そんな彼に声をかける少女からは、甘いにおいが漂っていた――。
香水小説の賞に応募した記憶がある小説です。
※こちらはpixivにも小説しています。
先輩からは、甘く、どこかほろ苦い香りがした。
廊下ですれ違うと胸が疼く。
長い黒髪が、するり横切っていった。
校舎の天井を見上げて息をつく。こうでもしないと、まだ先輩の姿を目で追いかけてしまいそうだ。早く諦めなくちゃいけないのに。
放課後の学校はどこもかしこも橙色で、陽の匂いと先輩の残り香がゆるく絡み合っている。
まるで三日前みたいに。先輩に想いを告げたのも、こんな夕焼けの中だった。
ぼくは逃げるように階段を下る。背中にのしかかるリュックが重い。
そして、下り終わるまであと一段というときだった。
「流石、帰宅部くんは帰りも早いね」
声のしたほうを目を向けると、クラスメイトの樋田が階段の踊り場に立っている。彼女は癖っ毛のショートをふわふわと揺らし、日に焼けた顔に笑みを浮かべていた。
何か言い返したいが言葉が出てこない。
困ったように見ていたら、首を傾げつつ樋田が階段を下りてくる。
「せっかく声かけたんだから、何か言ってほしいな。あたし、これから部活で忙しいんだから」
ほら、と背負った竹刀袋を見せられた。
しかし、それよりもぼくが気になったのは彼女から発せられる香り。
甘い、砂糖菓子のような匂い。

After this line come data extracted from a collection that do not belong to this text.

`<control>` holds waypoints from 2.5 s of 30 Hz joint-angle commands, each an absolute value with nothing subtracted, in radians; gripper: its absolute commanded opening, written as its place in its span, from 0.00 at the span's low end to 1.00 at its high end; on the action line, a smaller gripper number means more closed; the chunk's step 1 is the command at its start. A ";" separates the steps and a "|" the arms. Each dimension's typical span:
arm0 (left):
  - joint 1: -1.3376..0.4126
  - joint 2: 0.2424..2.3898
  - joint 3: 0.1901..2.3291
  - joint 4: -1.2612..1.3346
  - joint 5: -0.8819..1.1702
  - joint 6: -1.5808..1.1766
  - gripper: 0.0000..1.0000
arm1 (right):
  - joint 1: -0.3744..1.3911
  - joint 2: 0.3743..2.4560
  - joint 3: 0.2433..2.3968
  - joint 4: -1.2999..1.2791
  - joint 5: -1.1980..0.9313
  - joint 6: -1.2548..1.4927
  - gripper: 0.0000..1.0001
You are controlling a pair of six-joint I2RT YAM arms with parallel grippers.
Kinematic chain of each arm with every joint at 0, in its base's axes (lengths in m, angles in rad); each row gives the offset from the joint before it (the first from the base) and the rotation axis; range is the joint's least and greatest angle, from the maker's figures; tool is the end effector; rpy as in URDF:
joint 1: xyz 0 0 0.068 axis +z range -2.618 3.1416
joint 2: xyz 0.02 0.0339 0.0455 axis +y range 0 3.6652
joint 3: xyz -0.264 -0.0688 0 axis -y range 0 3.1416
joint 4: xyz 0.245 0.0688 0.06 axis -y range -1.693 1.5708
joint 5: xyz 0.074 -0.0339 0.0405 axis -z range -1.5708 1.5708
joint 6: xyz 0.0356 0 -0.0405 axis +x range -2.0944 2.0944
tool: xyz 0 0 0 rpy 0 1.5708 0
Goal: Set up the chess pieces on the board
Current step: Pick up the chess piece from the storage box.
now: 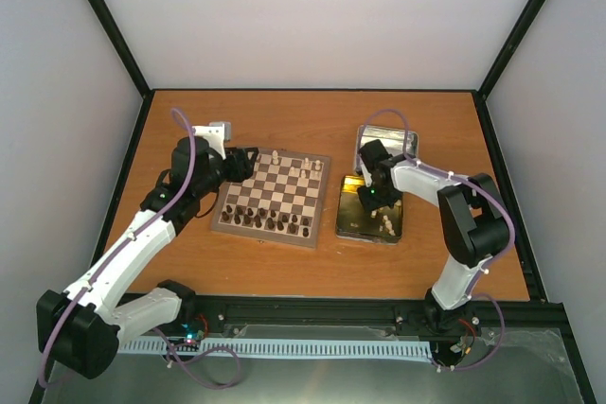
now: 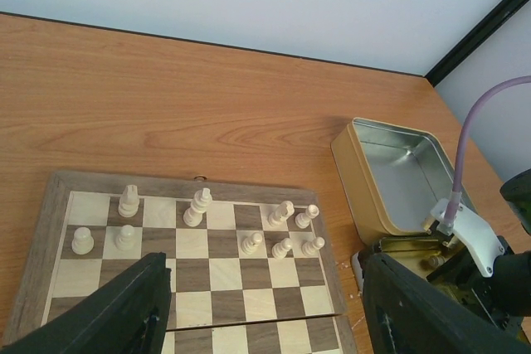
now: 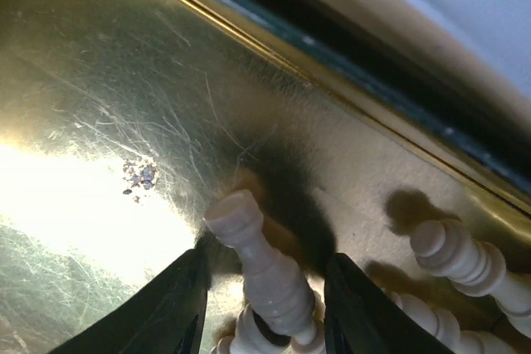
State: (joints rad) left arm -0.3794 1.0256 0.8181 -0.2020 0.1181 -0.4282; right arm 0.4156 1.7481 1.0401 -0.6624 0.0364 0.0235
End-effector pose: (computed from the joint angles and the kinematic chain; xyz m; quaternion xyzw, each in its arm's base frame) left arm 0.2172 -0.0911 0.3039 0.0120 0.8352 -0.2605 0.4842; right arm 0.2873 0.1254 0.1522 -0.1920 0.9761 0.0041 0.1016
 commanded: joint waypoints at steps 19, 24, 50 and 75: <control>-0.371 1.054 0.841 -0.155 0.274 -0.465 0.69 | 0.404 1.575 0.980 -0.554 0.025 0.042 0.14; -0.373 1.133 0.832 -0.034 0.531 -0.545 0.72 | 0.418 1.411 0.894 -0.434 -0.029 0.073 0.16; -0.683 1.796 1.214 0.031 0.751 -0.683 0.56 | 0.469 1.142 0.631 -0.123 -0.254 0.132 0.19; -0.695 1.878 1.251 0.061 0.810 -0.688 0.08 | 0.471 1.209 0.681 -0.196 -0.244 0.152 0.33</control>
State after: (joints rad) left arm -0.6811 1.8786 1.2182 0.0380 0.8165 -0.7235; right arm 0.4652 1.1866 0.6422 -0.1650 -0.2607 0.1352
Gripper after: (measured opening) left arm 0.116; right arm 0.278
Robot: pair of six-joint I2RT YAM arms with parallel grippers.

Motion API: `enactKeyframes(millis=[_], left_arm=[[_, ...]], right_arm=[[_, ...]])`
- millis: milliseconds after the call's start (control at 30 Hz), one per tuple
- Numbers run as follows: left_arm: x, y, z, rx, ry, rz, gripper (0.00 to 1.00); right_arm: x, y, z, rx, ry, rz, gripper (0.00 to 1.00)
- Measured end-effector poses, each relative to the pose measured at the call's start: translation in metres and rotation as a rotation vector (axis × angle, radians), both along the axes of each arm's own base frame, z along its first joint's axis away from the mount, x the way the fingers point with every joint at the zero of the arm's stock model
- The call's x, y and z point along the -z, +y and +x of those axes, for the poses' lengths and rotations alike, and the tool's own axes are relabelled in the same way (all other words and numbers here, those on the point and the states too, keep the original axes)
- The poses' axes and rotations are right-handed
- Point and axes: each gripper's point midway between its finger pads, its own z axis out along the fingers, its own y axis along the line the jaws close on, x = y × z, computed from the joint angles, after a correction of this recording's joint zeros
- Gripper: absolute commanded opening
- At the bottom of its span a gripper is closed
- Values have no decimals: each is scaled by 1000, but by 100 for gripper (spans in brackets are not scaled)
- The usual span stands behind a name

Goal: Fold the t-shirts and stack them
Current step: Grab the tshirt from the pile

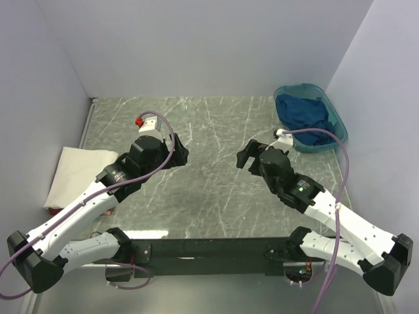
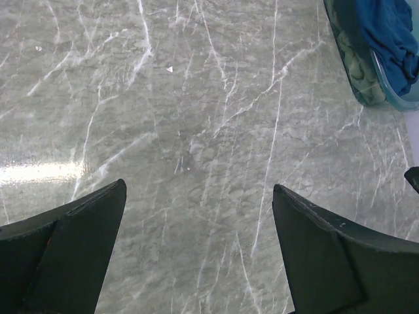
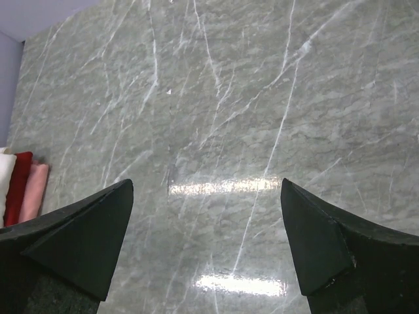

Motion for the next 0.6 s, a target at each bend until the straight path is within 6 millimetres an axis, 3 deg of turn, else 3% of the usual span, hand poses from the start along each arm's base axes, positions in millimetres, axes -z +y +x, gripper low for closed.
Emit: enactKeyframes(millis=[367,600], left_arm=[[0,0,0,2,-1,-2,99],[0,-1,-3,17,1,-11,99]], right_arm=[[0,-1,-3,-16,1,-14,98],[12,7,2,-60,45,-96,96]])
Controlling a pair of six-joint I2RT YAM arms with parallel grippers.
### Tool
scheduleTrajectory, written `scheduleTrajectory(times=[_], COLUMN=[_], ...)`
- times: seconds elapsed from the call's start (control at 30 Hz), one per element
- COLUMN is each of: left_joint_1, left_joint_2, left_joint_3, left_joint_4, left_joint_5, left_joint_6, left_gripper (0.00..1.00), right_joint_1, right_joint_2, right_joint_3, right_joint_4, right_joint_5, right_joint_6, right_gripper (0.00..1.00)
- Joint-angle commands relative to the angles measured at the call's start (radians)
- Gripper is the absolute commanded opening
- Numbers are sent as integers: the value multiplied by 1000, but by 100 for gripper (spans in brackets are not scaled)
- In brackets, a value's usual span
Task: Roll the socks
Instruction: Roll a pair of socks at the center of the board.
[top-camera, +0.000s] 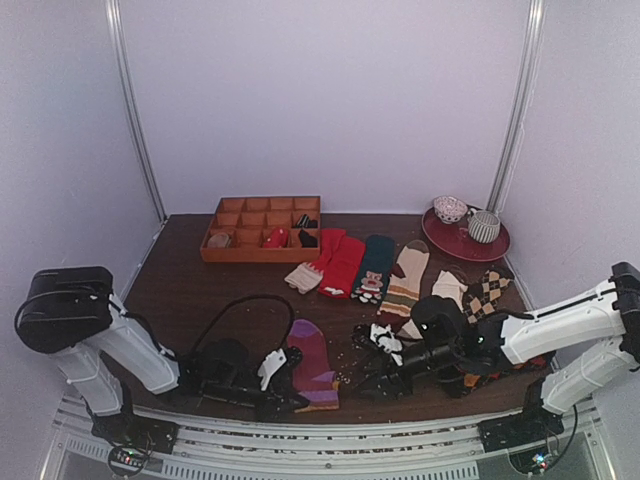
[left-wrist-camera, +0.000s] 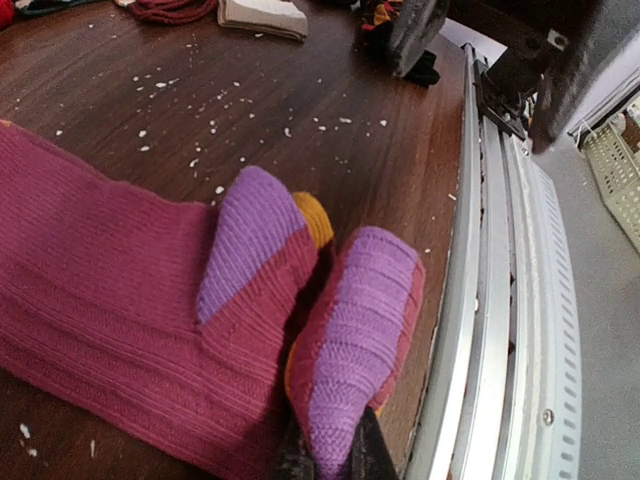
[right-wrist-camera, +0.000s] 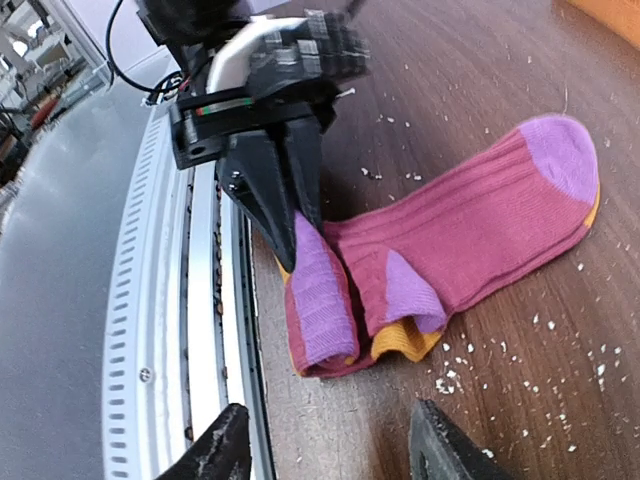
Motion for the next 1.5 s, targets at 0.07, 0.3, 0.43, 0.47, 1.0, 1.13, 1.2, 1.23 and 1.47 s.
scheduleTrajectory(times=[0.07,0.3,0.43,0.47,1.0,1.13,1.2,1.23,1.47], left_joint_1=[41,51,51,51,52,52,53,53,52], left_joint_2=[135,198,193,190,188,188,189,189,65], left_joint_3=[44,39,37,36,25,23,25,26,3], left_joint_4=[-280,-279,-279,-281,-267,-261,-264,-262,-282], left_joint_5=[134,185,187,188,197,197,196,195,75], left_joint_6=[-103,-117,-114,-112,-99,-98,-96,-95,-31], left_gripper=[0,0,0,0,0,0,0,0,37], right_joint_1=[174,270,276,280,285,286,284,284,256], right_joint_2=[-11,44,142,165,279,325,338,346,362], right_joint_3=[-50,-94,-37,-29,13,35,44,52,91], right_joint_4=[159,283,231,232,277,249,238,223,84], right_joint_5=[281,450,449,453,480,459,455,453,346], right_joint_6=[-228,-446,-481,-484,-484,-453,-434,-425,-255], right_gripper=[64,66,66,66,53,41,33,29,17])
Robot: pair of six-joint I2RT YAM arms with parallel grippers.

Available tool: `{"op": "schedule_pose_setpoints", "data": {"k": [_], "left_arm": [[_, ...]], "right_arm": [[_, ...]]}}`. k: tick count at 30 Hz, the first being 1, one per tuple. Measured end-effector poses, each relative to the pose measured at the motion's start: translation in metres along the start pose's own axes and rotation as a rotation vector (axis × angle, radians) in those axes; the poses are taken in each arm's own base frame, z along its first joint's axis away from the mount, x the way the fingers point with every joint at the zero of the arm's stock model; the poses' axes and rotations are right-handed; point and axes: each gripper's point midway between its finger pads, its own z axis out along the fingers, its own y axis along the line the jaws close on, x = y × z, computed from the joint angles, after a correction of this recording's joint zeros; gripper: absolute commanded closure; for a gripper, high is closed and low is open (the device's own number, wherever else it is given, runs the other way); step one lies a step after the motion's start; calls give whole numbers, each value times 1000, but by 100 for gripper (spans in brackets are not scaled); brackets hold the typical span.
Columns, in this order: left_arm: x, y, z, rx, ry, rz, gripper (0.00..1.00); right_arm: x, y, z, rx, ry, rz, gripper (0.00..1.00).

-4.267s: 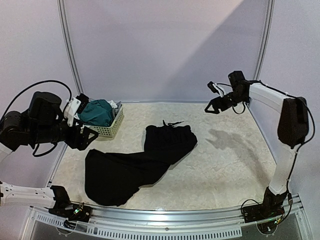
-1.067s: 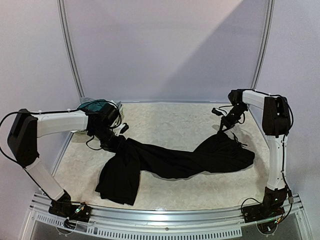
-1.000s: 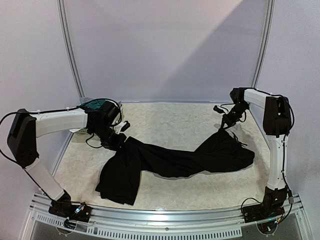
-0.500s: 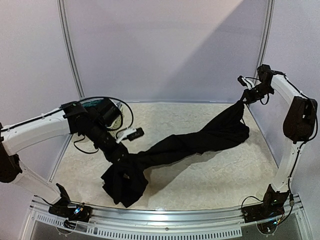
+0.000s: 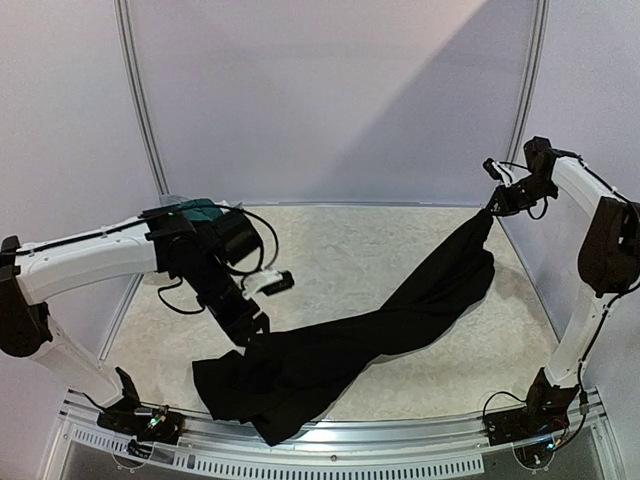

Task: Fold and stack the mixed laundry pile
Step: Adjust the crumpled trousers at the center of the board.

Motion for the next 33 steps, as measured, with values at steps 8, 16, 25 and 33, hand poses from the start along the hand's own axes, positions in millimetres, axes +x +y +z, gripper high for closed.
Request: {"op": "schedule_pose_setpoints", "data": {"k": [8, 16, 25, 33], "left_arm": [[-25, 119, -15, -188, -178, -393, 17], [2, 115, 63, -42, -12, -466, 21], [1, 24, 46, 168, -98, -248, 19], [40, 20, 109, 40, 162, -196, 75]], "right_arm": [[-22, -8, -58, 57, -146, 28, 100], [-7, -8, -44, 32, -114, 58, 100], [-4, -16, -46, 56, -112, 73, 100], [-4, -22, -49, 60, -121, 102, 100]]}}
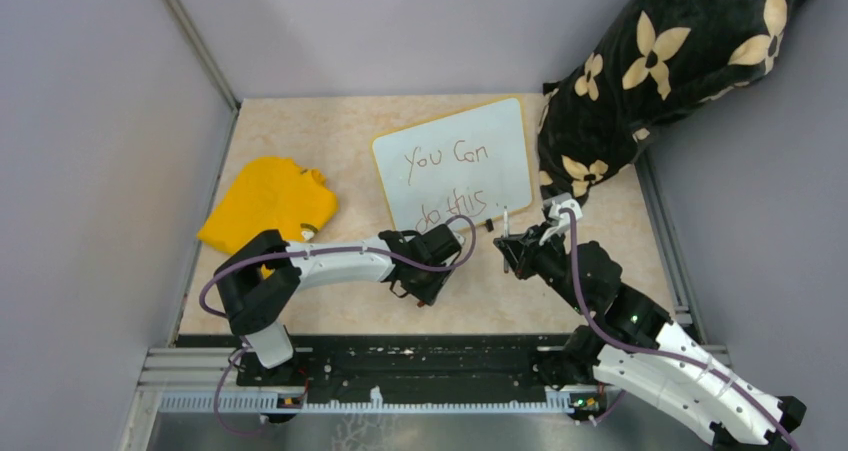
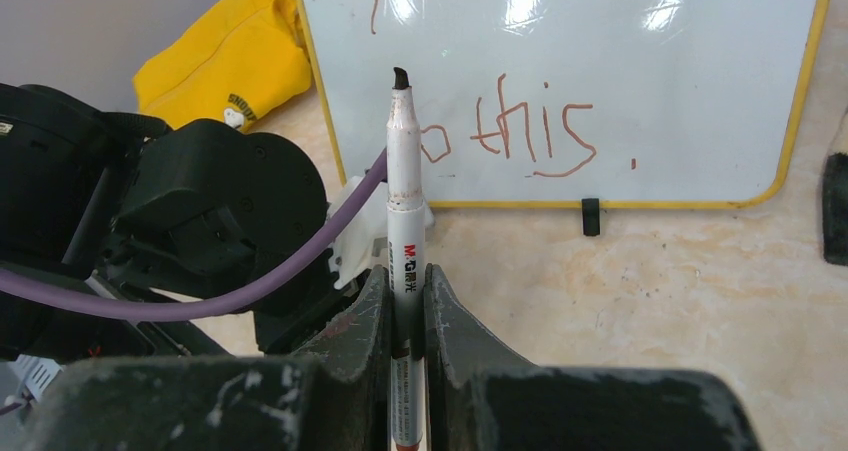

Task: Write a sentence on the whiteboard
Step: Close the whiteboard marker at the center of the board.

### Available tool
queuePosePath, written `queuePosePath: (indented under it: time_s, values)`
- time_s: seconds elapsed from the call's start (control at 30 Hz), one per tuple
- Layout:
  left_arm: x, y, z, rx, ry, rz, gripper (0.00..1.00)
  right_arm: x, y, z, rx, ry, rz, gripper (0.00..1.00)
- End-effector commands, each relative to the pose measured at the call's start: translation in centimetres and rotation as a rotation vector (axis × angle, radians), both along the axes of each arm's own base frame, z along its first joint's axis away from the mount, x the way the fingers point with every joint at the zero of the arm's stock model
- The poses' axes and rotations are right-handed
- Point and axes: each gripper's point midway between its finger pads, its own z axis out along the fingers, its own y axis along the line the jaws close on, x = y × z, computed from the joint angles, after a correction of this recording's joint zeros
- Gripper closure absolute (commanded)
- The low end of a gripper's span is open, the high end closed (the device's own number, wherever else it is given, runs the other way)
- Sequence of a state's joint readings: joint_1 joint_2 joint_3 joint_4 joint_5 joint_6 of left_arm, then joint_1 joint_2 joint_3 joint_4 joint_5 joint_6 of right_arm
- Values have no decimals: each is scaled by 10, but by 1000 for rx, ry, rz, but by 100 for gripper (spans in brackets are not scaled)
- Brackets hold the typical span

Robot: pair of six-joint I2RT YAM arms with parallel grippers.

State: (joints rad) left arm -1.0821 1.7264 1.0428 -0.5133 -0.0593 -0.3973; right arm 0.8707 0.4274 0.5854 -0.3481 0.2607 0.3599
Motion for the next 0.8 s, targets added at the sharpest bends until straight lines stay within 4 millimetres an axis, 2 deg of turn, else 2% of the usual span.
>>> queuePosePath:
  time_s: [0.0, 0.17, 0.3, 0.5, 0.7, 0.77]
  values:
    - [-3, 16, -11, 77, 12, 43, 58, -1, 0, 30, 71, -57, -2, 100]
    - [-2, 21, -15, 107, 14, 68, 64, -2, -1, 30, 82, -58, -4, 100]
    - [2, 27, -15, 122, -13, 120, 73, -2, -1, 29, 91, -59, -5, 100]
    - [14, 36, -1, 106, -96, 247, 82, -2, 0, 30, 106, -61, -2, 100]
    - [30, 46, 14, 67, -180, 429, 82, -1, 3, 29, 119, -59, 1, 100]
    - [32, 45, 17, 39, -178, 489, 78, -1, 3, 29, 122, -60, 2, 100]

その甘さは先程のものとよく似ていて、それでいてほろ苦さがない。
「香水つけてる?」
とっさに訊ねたら、樋田が目を丸めた。
「……わかった? けっこー前からなんだけどね」
彼女は笑うと口の両隣にえくぼができる。教室で毎日のように会っているのに、初めて気がついた。
「これから汗かくってのに臭いだけかもしんないけど。これ、良い香りだよね。神林先輩がつけてるヤツ、ずっと気になってたから、自分でも買っちゃった」
不意打ちで先輩の名前が出てきて、どきりとする。
やっぱり同じ香水らしい。それなのに、先輩と樋田では匂いが違う。
目の前の香りは、胸を締めつけたりしない。
「……よく見てるよね、先輩のこと」
樋田の笑みが陰る。息をのむと、彼女はすぐに元の表情に戻った。
「ま、だからわかったかな。先輩だと、もっと大人っぽい香りになるけど、あたしじゃ甘々になっちゃうみたい」
香水って、人によって匂いが変わっちゃうんだよね。
樋田は不自然なくらい満面の笑みで言った。
逆光で見えづらいが、彼女の笑顔は人懐っこくて触れたら溶けてしまいそうだった。
「あたしも、あんな風に大人っぽかったらいいのになぁ」
そう言うと彼女は、ぼくを押し退けるように先を急ごうとする。
「そろそろ行かなきゃ。じゃあ、また明日ね」
後ろ頭を覆う細い猫っ毛も、触り心地がよさそうだった。思わず手を伸ばそうとするのを我慢して、ぼくは訊く。
「……明日も、その香水つけてくる?」
樋田がぱっと振り向いた。今度は夕陽が照り映えて、どんな顔をしているか、よく見える。
心底びっくりしたような顔だ。
「う、うん。つけてくるよ」
上擦った声で答えてくれた樋田は、橙色にキラキラと輝いていた。ぼくはそれに微笑み、頷く。そうすると、彼女はまたすぐにそっぽを向いて去ってしまった。
小さくなる背中を見ながら、深く息を吸う。今度はほろ苦さはなく、甘い香りだけが胸いっぱいに広がった。